- YOUR ASSIGNMENT -
Copy out each line in the material below that has the word "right".

- INFORMATION SHOWN -
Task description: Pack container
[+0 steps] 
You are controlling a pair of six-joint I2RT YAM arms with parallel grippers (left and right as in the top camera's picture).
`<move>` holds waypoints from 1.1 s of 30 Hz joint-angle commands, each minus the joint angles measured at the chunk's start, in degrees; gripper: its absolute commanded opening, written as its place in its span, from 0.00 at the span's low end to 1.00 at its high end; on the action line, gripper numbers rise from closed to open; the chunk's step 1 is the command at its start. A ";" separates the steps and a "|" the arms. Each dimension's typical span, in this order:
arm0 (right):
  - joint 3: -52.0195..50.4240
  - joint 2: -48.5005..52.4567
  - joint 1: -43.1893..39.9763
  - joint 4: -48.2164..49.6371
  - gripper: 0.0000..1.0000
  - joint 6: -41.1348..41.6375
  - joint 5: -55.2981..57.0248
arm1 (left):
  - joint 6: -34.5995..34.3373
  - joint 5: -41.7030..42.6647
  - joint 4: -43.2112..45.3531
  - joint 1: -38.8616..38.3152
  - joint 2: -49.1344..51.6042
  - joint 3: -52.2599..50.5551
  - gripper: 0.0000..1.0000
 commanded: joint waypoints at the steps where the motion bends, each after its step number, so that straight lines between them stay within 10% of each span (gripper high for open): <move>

- REPLY -
You are controlling a pair of six-joint I2RT YAM arms with parallel grippers (left and right as in the top camera's picture).
arm0 (right):

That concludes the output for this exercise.